BEGIN Data excerpt

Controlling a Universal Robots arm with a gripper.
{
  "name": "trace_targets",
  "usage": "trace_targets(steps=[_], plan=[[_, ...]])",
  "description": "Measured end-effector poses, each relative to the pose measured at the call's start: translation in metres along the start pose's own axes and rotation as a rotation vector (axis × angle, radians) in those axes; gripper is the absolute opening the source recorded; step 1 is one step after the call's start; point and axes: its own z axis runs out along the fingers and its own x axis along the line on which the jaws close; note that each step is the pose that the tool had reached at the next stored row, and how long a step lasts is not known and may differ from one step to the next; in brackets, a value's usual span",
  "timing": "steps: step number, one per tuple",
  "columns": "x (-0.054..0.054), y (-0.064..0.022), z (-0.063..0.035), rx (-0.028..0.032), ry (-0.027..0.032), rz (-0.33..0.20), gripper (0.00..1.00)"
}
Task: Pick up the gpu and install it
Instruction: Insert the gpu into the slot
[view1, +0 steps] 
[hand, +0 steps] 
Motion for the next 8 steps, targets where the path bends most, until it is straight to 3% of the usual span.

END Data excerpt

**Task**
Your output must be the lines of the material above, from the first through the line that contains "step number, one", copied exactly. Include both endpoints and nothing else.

**Worked solution**
Controlling a Universal Robots arm with a gripper.
{
  "name": "trace_targets",
  "usage": "trace_targets(steps=[_], plan=[[_, ...]])",
  "description": "Measured end-effector poses, each relative to the pose measured at the call's start: translation in metres along the start pose's own axes and rotation as a rotation vector (axis × angle, radians) in those axes; gripper is the absolute opening the source recorded; step 1 is one step after the call's start; point and axes: its own z axis runs out along the fingers and its own x axis along the line on which the jaws close; note that each step is the pose that the tool had reached at the next stored row, and how long a step lasts is not known and may differ from one step to the next; in brackets, a value's usual span",
  "timing": "steps: step number, one per tuple",

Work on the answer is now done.